# Salty Shrimp GH/KH Raising PH?



## Jegli09 (Jul 25, 2012)

Hello Everyone,

When I test my RO water I read a PH of 7. After I added the 2 scoops of Salty Shrimp GH/ KH+ to my 5 gallon pail it reads 8. Does this make sense? 

I know that the substrate buffers, but has anyone else had this experience? 

Thanks!


----------



## clownplanted (Mar 3, 2017)

Jegli09 said:


> Hello Everyone,
> 
> 
> 
> ...




Anytime you add KH your Ph will raise. So this makes complete sense. Sorry no calculator here but how much does 2 scoops to a 5 gallon raise your GH and KH? Either way it’s normal anytime you raise KH your ph will raise as well
If you have a buffering substrate you should not be adding any KH. You should instead be using the Salty Sheimp GH+ only(no KH)


Sent from my iPhone using Tapatalk


----------



## Jegli09 (Jul 25, 2012)

I'm actually following the method in the attached video. My substrate will deplete faster, but should stabilize once it does.


----------



## clownplanted (Mar 3, 2017)

Jegli09 said:


> I'm actually following the method in the attached video. My substrate will deplete faster, but should stabilize once it does.
> 
> 
> 
> How to Breed Crystal Red Shrimp - Shrimp Saturday - YouTube




. I do agree as far as the parameters go but not the substrate and how he is going about it. I will explain. What you are doing is adding KH to a substrate that will just remove it 24 hours or less. So let’s say you add 2dKH to the substrate it will remove to 0 24 hours or less. You can test this. So you may think you have 2dKH but you do not. So what you are doing while the buffering is still good is causing KH to keep going from 2 to 0. It will do this as long as it’s buffering is still good
With that said I agree 2 KH is fine for crs and even 7-7.2 PH mine thrive in. I went from 20 to 200 in a few months. This was with no buffering substrate but bdbs with 7.2 ph. 5 GH and 2KH. They breed like crazy.
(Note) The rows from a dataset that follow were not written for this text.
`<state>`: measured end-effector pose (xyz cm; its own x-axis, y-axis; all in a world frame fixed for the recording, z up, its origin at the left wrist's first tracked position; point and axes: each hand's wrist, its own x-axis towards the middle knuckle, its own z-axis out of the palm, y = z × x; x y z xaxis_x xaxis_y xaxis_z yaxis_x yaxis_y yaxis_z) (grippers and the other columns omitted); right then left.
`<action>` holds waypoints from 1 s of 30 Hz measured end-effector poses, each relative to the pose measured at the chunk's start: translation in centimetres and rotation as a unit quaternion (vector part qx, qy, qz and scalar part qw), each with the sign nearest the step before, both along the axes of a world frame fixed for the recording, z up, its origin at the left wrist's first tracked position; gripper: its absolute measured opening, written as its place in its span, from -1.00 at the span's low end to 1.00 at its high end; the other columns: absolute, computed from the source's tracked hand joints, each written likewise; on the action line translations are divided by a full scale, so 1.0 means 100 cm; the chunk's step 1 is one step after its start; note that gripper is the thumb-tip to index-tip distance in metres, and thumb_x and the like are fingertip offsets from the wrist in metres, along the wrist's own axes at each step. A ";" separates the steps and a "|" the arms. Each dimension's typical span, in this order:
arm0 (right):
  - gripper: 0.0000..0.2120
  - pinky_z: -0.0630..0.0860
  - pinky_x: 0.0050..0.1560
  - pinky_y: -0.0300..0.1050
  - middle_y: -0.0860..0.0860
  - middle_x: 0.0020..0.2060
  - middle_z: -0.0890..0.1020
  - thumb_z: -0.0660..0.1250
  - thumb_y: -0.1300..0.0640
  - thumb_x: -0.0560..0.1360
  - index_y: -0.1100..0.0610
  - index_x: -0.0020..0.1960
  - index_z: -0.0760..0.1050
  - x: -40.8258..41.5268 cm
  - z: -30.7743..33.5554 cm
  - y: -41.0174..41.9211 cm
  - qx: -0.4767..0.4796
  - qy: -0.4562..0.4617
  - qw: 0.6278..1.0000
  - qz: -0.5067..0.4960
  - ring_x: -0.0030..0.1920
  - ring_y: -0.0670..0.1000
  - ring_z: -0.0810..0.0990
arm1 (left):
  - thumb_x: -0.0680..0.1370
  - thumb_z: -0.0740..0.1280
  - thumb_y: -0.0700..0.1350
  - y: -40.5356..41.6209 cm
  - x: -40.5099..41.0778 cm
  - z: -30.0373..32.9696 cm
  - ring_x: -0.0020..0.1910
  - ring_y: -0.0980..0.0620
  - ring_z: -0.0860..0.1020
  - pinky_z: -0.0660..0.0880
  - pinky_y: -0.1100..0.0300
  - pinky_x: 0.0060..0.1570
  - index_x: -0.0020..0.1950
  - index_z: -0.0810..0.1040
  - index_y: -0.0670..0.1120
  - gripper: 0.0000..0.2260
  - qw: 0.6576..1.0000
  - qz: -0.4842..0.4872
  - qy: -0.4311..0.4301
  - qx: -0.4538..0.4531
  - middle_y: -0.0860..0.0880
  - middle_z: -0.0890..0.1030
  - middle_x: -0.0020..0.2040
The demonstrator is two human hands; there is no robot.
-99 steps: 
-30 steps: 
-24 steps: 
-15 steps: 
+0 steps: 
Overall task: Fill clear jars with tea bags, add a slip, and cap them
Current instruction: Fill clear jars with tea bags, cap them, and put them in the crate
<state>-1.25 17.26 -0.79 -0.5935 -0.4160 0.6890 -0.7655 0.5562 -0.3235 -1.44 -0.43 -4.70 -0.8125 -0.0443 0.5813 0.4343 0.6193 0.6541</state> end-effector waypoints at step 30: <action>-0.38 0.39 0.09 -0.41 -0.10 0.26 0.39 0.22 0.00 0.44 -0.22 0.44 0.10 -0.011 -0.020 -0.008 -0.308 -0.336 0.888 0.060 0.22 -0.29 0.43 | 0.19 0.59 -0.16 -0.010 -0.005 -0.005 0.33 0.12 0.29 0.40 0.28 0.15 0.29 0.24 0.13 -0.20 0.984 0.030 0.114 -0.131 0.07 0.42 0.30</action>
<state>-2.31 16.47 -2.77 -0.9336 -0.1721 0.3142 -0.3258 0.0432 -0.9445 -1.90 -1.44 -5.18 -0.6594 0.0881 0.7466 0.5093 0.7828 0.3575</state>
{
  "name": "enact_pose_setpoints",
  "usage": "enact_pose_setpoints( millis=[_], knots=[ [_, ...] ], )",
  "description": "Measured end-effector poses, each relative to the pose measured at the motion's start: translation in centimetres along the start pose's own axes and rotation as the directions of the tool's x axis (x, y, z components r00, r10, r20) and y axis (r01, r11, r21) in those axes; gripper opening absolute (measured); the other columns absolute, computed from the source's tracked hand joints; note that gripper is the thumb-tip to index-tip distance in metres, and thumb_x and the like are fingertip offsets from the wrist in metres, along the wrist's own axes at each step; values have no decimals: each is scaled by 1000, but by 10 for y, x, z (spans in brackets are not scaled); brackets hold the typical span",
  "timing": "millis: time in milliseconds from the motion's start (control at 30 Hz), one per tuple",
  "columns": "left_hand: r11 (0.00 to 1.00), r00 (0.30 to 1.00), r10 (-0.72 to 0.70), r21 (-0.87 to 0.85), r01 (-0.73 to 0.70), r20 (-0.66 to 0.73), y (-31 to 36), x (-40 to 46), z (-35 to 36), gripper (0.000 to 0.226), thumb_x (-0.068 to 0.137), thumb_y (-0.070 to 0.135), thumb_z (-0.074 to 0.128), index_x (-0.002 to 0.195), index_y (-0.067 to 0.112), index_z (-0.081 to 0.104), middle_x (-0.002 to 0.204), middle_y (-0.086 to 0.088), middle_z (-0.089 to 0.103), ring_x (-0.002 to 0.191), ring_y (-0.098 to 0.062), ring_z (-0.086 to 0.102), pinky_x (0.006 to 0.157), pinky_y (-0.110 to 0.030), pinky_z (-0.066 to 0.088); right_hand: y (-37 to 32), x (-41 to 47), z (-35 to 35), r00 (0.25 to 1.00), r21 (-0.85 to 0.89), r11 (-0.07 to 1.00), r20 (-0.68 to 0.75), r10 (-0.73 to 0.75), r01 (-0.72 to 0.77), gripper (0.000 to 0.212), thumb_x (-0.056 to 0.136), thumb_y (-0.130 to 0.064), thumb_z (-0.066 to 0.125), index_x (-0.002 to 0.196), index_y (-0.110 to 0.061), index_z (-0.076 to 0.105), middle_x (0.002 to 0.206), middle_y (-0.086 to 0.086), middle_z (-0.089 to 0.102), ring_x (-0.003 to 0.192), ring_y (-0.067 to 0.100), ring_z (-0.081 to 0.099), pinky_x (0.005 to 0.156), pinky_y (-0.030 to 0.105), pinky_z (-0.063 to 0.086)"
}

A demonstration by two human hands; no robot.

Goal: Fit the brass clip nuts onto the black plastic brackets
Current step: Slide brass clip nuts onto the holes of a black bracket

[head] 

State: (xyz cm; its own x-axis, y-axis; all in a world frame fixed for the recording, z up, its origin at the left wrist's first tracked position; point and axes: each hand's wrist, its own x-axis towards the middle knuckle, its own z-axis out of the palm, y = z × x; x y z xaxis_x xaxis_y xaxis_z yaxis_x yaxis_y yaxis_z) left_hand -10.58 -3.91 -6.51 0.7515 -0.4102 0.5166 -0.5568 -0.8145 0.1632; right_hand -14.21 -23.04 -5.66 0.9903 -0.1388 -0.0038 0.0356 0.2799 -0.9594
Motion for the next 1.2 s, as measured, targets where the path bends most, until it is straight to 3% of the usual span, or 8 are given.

I just feel if you are going to get a buffering substrate just to deplete it and not use it for what it was intended for then why use it? Just use intert substrate and add the correct parameters from the start. 
All you are doing is causing parameter swings and possible stress during this time. Yeah after it’s depleted and you are adding KH then no issues but while it’s still good it just goes back to what it’s suppose to with a PH 6.6 and KH 0.



Sent from my iPhone using Tapatalk


----------



## Jegli09 (Jul 25, 2012)

I agree, but I am not sure if I can get my PH low enough without using the substrate from the beginning. If I can use the substrate to lower my PH, I think that will be beneficial for now.

I have malaysian driftwood, but I don't necessarily know what kind of role that will play until I test my PH. 

Can I ask what you have in your CRS tanks to lower your PH? I have breed them in the past, but very slowly.


----------



## clownplanted (Mar 3, 2017)

Jegli09 said:


> I agree, but I am not sure if I can get my PH low enough without using the substrate from the beginning. If I can use the substrate to lower my PH, I think that will be beneficial for now.
> 
> I have malaysian driftwood, but I don't necessarily know what kind of role that will play until I test my PH.
> 
> Can I ask what you have in your CRS tanks to lower your PH? I have breed them in the past, but very slowly.


What is your tap PH/GH/KH?

My tap water PH is about 7.8 right off the bat and drops to 7.4 if its been sitting out degassing for about 2-3 days. The PH in the tank when co2 is off and is degassed is about 7.2 which is perfectly fine for my CRS. I would do a test and let some tap water sit for a few days and see what the PH is then. 

I really do not do anything to alter the PH much in the tank. I have inert substrate in my 20 gallon that has about 200 crs in it. Really just a few alder cones and a couple Indian Almond leaves seem to bring it down maybe .1 to .2. 

So you may find that your tap degassed may be suitable for them after all. 

With that said with your buffering substrate if you are going to house CRS the buffering substrate you have is perfect if used correctly by using RO water and remineralizing adding just GH. If you do want to deplete it faster then by all means add KH to it just keep an eye on what your PH will be when it can no longer buffer.


----------



## Zoidburg (Mar 8, 2016)

Haven't watched the video, but it sounds like it's not a very good video to follow if it's recommending putting KH into a tank with buffering substrate. (maybe they have a new video on how to do it right?)


If you just use straight GH only in that RO water, then you don't need to worry about lowering the pH of the water! The substrate will do all the necessary work without having to fight with the water parameters.



As explained, using GH/KH will cause a swing in parameters and make it less suitable for the shrimp. If you want to use GH/KH, then switch to inert substrate.


----------